- Requirement
Check every line of the data below for the word "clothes", then give only the number of lines that have it.

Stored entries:
================================
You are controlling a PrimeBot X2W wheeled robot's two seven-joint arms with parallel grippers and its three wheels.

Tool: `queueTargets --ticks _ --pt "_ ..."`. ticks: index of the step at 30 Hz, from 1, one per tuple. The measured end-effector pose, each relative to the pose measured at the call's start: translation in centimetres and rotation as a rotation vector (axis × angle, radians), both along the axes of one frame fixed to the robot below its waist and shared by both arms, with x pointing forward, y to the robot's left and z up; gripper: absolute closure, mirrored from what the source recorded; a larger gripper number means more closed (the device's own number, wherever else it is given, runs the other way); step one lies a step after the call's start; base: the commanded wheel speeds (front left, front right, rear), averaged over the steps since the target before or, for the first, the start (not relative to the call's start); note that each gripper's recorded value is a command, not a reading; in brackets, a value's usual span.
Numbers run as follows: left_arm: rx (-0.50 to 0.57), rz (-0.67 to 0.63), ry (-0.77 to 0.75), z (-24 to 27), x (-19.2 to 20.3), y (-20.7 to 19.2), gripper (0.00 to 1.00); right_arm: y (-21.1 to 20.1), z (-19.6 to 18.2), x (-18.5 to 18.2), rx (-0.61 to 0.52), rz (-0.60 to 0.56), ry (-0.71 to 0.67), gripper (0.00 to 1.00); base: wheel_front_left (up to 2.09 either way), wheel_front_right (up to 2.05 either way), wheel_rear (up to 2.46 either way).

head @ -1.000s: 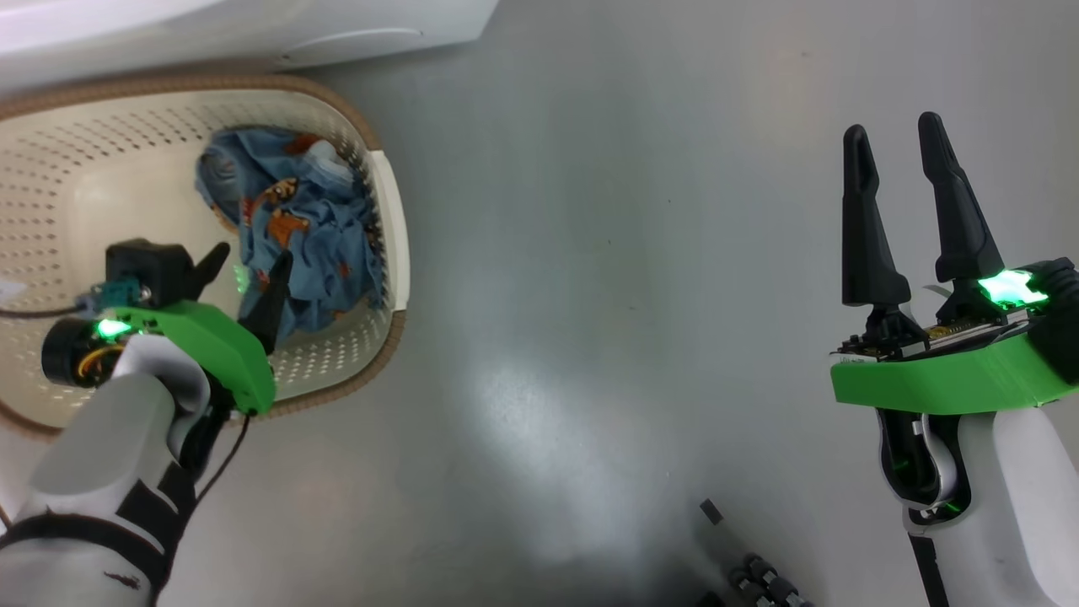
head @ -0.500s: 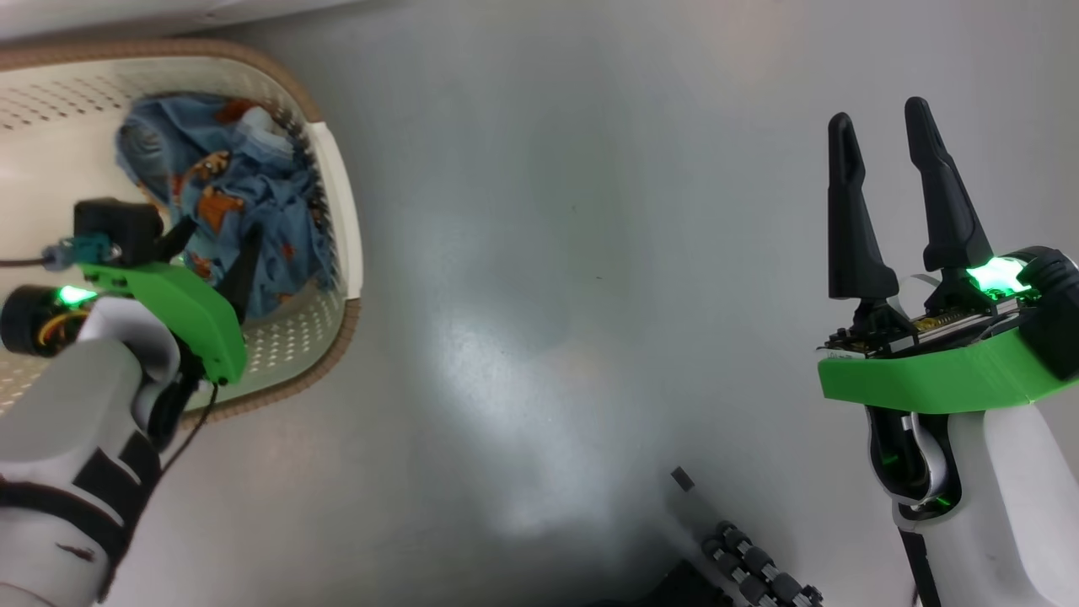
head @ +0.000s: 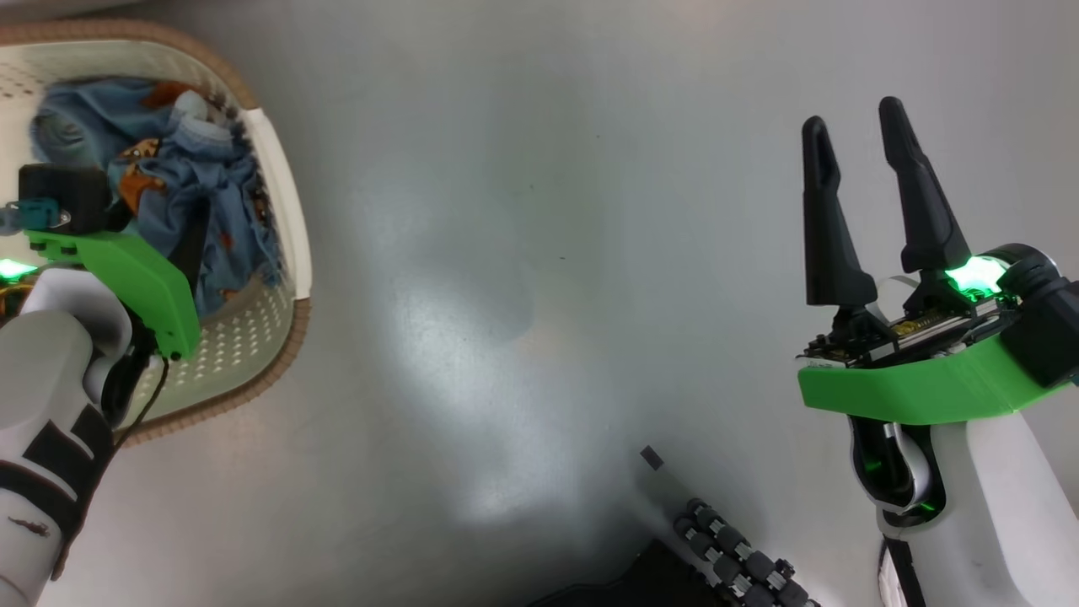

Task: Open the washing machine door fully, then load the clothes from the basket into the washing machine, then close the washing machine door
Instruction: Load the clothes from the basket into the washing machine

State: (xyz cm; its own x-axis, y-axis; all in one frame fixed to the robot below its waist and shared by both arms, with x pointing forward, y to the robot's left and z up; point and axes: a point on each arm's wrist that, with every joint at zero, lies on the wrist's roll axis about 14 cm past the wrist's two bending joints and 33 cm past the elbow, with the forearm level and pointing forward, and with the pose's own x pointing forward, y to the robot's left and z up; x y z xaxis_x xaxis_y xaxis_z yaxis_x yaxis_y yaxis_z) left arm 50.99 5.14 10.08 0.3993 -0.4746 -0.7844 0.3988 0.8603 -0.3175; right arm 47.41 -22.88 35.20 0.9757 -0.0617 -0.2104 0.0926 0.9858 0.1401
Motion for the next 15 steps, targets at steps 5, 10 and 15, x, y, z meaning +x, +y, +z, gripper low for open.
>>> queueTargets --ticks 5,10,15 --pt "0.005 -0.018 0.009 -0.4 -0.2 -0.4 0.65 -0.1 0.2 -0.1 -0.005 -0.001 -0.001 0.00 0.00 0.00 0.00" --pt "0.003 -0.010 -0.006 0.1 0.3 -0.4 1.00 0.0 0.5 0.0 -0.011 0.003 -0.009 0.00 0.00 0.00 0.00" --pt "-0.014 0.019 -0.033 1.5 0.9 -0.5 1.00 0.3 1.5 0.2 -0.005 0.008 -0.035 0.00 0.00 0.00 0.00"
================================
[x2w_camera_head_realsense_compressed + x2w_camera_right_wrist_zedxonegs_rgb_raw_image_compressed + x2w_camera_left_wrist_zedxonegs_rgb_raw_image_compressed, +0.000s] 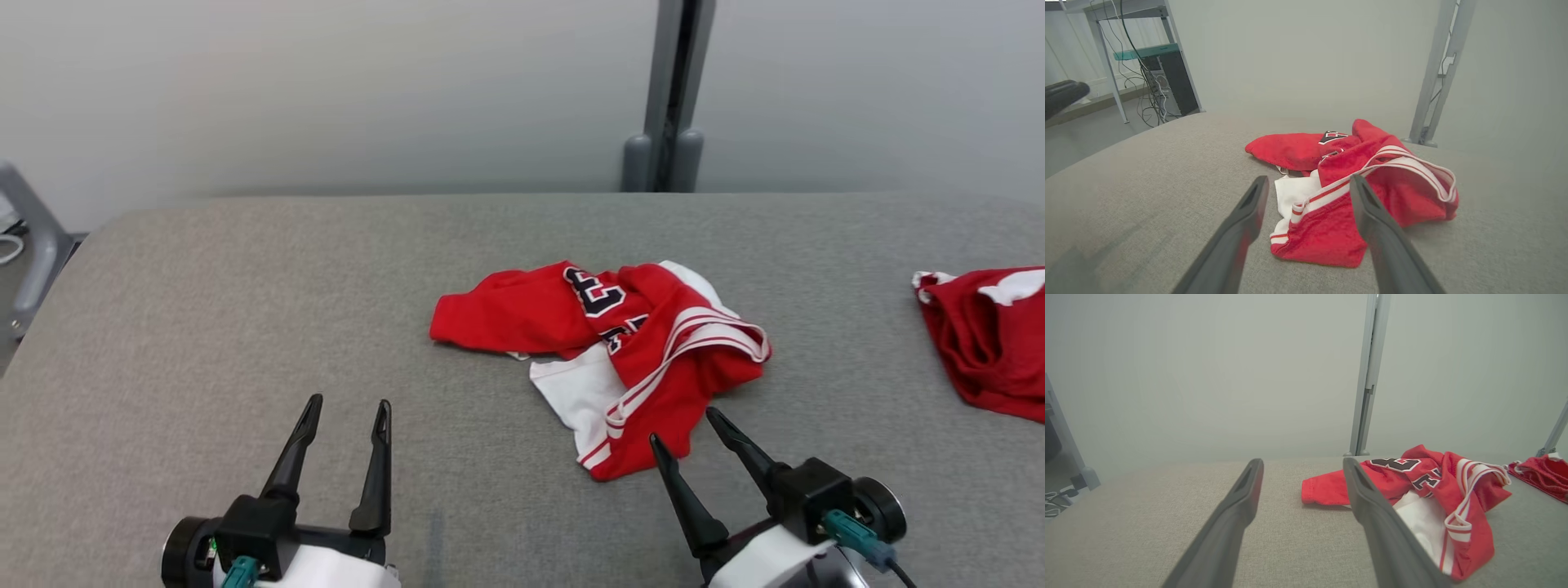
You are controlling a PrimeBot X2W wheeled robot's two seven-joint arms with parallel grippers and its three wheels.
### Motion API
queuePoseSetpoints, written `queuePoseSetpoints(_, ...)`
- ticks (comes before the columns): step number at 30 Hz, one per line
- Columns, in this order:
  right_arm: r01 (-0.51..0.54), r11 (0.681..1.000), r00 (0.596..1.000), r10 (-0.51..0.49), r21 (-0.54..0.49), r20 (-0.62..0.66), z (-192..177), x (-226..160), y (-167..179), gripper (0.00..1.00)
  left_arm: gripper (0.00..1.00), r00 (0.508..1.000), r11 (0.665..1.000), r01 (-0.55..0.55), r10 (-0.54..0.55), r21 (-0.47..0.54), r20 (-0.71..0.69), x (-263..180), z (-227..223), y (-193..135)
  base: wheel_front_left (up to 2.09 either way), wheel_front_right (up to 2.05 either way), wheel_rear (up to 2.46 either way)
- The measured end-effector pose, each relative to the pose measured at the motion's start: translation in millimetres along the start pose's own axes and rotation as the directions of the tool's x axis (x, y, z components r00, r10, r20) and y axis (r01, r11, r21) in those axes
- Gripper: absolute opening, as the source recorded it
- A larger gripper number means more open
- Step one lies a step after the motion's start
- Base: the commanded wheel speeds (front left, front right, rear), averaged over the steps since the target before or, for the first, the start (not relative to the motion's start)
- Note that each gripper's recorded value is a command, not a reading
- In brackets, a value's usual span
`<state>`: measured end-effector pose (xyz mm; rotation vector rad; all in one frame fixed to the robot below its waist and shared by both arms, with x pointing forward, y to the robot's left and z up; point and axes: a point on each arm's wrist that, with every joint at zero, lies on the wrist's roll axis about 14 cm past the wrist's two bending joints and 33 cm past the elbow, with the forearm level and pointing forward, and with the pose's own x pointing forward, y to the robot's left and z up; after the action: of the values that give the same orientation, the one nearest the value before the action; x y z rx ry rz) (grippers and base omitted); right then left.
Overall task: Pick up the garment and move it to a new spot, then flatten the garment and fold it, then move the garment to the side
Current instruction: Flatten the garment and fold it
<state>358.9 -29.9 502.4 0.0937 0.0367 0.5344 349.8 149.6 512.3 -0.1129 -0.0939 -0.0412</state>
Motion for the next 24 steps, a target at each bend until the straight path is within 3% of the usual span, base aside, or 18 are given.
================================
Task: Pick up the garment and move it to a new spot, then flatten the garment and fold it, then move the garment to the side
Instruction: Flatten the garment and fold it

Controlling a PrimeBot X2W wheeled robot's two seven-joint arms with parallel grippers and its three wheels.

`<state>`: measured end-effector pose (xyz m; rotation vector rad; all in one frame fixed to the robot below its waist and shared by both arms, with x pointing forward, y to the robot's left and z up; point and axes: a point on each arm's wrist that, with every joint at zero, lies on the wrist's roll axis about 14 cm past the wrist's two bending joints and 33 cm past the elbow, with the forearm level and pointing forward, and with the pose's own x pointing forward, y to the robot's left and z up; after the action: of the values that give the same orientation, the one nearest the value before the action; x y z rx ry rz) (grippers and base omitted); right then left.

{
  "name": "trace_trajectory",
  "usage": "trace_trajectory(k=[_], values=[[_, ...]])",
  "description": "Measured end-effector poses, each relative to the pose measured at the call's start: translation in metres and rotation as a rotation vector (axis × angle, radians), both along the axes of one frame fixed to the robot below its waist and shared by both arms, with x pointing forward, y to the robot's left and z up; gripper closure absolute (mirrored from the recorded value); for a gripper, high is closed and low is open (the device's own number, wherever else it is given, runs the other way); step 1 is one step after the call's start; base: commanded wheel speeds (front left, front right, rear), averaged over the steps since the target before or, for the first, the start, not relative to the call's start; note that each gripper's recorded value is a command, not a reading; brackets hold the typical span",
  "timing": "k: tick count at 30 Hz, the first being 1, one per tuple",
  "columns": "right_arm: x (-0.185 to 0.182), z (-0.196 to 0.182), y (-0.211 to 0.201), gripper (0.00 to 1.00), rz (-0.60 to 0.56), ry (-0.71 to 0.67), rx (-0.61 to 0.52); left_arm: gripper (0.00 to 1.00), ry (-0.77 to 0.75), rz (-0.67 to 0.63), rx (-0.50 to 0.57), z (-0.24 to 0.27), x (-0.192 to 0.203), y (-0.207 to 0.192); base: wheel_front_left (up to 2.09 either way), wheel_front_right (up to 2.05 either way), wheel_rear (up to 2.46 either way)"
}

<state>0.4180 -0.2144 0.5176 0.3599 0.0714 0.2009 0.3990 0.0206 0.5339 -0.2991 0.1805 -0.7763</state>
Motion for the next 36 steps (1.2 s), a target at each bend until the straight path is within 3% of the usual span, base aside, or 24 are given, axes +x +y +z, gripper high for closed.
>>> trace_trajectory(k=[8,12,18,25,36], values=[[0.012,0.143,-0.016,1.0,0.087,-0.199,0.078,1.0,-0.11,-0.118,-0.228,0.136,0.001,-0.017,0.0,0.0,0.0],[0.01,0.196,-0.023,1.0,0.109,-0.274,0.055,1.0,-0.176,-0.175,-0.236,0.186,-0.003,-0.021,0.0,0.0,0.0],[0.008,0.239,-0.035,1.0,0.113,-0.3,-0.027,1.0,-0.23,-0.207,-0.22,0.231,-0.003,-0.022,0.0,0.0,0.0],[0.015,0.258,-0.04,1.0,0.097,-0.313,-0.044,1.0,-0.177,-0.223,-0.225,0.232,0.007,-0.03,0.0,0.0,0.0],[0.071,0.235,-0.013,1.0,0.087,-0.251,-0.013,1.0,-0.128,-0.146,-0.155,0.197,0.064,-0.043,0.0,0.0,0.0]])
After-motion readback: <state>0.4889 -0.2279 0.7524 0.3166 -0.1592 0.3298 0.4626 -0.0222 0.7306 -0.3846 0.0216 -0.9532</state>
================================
- Written solution
2